Neurodegenerative Diseases Research Group, Vall d'Hebron Research Institute (VHIR)-Network Center for Biomedical Research in Neurodegenerative Diseases (CIBERNED), 08035, Barcelona, Spain.
Aligning Science Across Parkinson's (ASAP) Collaborative Research Network, Chevy Chase, MD, 20815, USA.
Nat Commun. 2024 Oct 11;15(1):8819. doi: 10.1038/s41467-024-53168-7.
One key limitation in developing effective treatments for neurodegenerative diseases is the lack of models accurately mimicking the complex physiopathology of the human disease. Humans accumulate with age the pigment neuromelanin inside neurons that synthesize catecholamines. Neurons reaching the highest neuromelanin levels preferentially degenerate in Parkinson's, Alzheimer's and apparently healthy aging individuals. However, this brain pigment is not taken into consideration in current animal models because common laboratory species, such as rodents, do not produce neuromelanin. Here we generate a tissue-specific transgenic mouse, termed tgNM, that mimics the human age-dependent brain-wide distribution of neuromelanin within catecholaminergic regions, based on the constitutive catecholamine-specific expression of human melanin-producing enzyme tyrosinase. We show that, in parallel to progressive human-like neuromelanin pigmentation, these animals display age-related neuronal dysfunction and degeneration affecting numerous brain circuits and body tissues, linked to motor and non-motor deficits, reminiscent of early neurodegenerative stages. This model could help explore new research avenues in brain aging and neurodegeneration.

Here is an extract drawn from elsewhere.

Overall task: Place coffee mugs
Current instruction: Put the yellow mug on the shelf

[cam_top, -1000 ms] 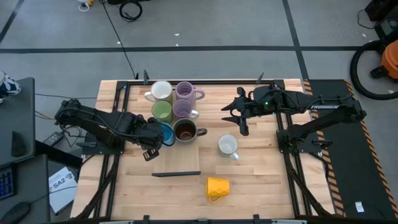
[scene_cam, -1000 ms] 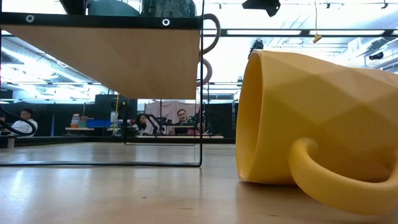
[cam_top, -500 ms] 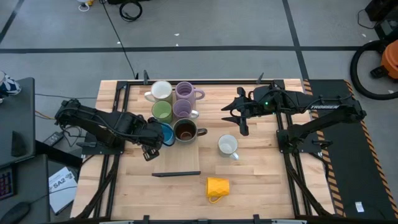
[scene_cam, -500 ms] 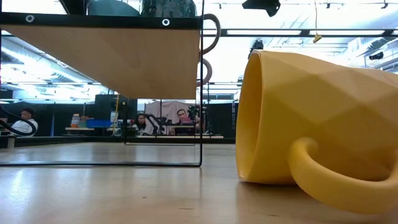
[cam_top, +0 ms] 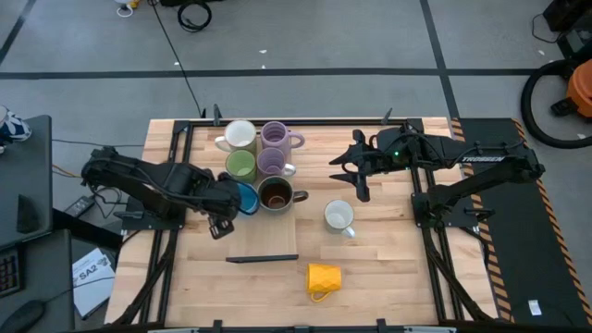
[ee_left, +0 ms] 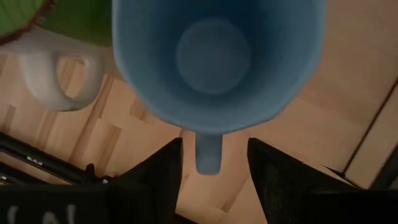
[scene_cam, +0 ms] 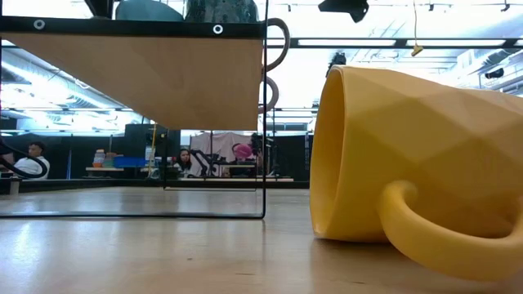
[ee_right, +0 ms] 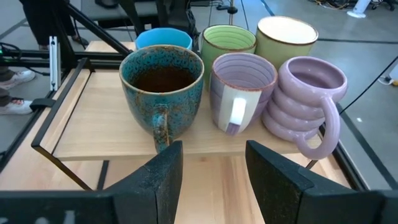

开发针对神经退行性疾病的有效治疗方法的一个主要限制因素是缺乏能够准确模拟人类疾病复杂病理生理学的模型。人类随着年龄的增长,会在合成儿茶酚胺的神经元内积累色素神经黑色素。在帕金森病、阿尔茨海默病和明显健康的衰老个体中,达到最高神经黑色素水平的神经元优先退化。然而,由于常见的实验室物种(如啮齿动物)不产生神经黑色素,目前的动物模型并没有考虑到这种脑色素。在这里,我们生成了一种组织特异性的转基因小鼠,称为 tgNM,它基于人类黑色素生成酶酪氨酸酶的组成型儿茶酚胺特异性表达,模拟了人类在儿茶酚胺能区域内随年龄增长的大脑广泛分布的神经黑色素。我们发现,与渐进性的人类样神经黑色素色素沉着平行,这些动物表现出与运动和非运动缺陷相关的年龄相关的神经元功能障碍和退化,影响到许多大脑回路和身体组织,使人联想到早期神经退行性阶段。这种模型可以帮助探索大脑衰老和神经退行性变的新研究途径。